- **GOAL OF THE EXERCISE**
There are pictures in the records below; leave them out and set down exactly the lines from the one holding "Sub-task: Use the" through the one holding "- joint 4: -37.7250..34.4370".

- **STUDY MATERIAL**
BEGIN

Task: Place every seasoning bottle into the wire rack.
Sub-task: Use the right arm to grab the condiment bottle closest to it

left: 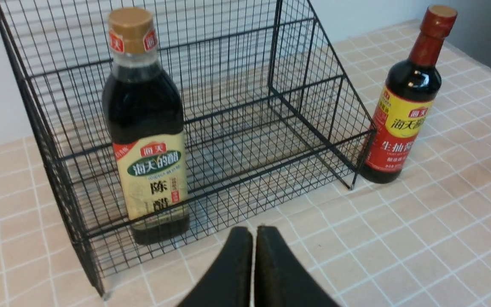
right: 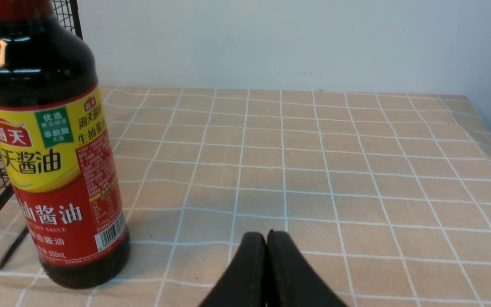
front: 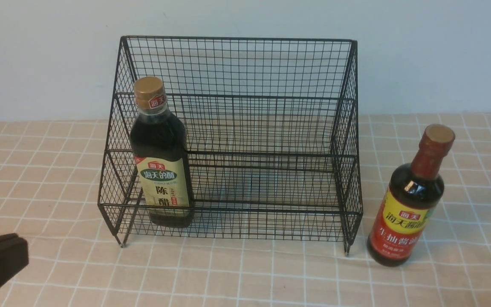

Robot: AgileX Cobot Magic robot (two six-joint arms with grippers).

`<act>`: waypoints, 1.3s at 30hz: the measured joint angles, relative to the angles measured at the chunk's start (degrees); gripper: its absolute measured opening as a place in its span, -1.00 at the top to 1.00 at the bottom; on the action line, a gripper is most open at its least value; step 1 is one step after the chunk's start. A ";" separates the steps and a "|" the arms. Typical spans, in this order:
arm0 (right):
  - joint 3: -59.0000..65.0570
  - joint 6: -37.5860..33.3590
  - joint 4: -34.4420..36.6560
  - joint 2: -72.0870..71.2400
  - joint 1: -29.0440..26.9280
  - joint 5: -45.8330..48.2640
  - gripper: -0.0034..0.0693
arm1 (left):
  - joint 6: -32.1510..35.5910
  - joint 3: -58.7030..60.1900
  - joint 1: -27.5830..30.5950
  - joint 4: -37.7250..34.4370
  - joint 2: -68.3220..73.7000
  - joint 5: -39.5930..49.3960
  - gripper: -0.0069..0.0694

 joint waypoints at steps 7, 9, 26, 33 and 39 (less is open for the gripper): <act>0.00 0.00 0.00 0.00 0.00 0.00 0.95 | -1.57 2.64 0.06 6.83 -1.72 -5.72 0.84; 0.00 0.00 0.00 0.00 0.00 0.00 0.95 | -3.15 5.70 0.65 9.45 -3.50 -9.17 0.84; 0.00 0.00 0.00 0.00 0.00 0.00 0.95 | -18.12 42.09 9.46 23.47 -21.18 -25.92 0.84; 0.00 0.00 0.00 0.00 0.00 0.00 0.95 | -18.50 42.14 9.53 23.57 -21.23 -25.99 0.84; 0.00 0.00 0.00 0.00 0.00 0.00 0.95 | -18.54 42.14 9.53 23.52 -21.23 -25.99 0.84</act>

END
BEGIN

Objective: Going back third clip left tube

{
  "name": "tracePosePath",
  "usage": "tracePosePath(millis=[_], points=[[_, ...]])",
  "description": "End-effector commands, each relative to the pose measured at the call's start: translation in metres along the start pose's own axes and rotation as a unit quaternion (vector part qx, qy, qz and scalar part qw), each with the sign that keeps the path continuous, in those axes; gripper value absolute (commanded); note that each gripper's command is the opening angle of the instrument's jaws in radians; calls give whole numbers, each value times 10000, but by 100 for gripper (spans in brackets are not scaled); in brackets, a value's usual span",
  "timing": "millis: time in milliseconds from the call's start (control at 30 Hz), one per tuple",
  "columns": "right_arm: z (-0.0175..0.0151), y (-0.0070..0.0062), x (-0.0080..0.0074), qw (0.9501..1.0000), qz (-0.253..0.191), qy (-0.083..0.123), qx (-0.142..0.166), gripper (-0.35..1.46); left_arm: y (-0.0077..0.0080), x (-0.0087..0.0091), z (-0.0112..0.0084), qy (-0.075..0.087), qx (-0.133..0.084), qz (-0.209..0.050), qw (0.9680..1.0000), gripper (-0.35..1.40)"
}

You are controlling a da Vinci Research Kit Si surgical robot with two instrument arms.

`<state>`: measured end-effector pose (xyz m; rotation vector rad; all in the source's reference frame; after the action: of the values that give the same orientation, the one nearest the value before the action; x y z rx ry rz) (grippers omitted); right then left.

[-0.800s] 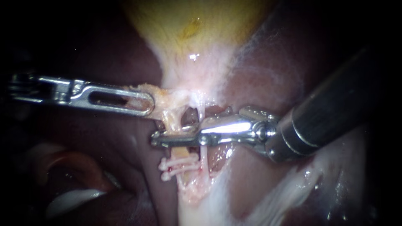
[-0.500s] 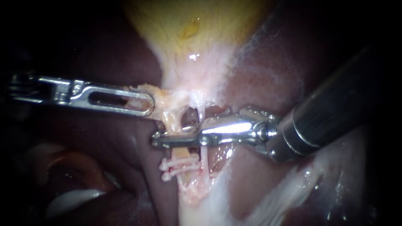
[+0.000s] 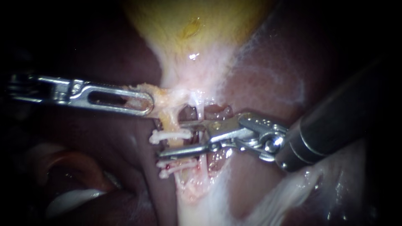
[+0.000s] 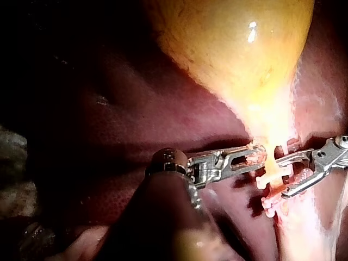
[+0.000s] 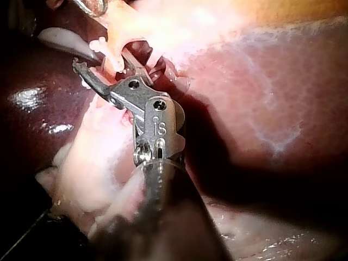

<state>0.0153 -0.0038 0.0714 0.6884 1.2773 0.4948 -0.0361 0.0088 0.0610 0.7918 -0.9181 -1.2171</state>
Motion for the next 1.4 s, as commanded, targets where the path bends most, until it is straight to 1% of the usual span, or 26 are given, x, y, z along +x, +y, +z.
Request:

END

- **TASK RESPONSE**
Sub-task: Use the right arm to grab the condiment bottle closest to it

left: 
right: 
front: 

Robot: AgileX Cobot Magic robot (two six-joint arms with grippers).

`<act>`: waypoints, 1.3s at 30hz: the measured joint angles, relative to the angles measured at the chunk's start (degrees); gripper: its absolute measured opening as a place in its span, -1.00 at the top to 1.00 at the bottom; on the action line, a gripper is most open at its least value; step 1 is one step after the chunk's start. A ";" separates the steps and a "|" the arms. Typical spans, in this order:
arm0 (right):
  - joint 3: -59.0000..65.0570
  - joint 6: -37.5860..33.3590
  - joint 4: -34.4420..36.6560
  - joint 2: -72.0870..71.2400
  - joint 1: -29.0440..26.9280
  - joint 5: -45.8330..48.2640
  - gripper: -0.0034..0.0693
arm1 (left):
  - joint 6: -32.1510..35.5910
  - joint 3: -58.7030..60.1900
  - joint 1: -27.5830..30.5950
  - joint 4: -37.7250..34.4370

Exercise complete, with nothing further to add.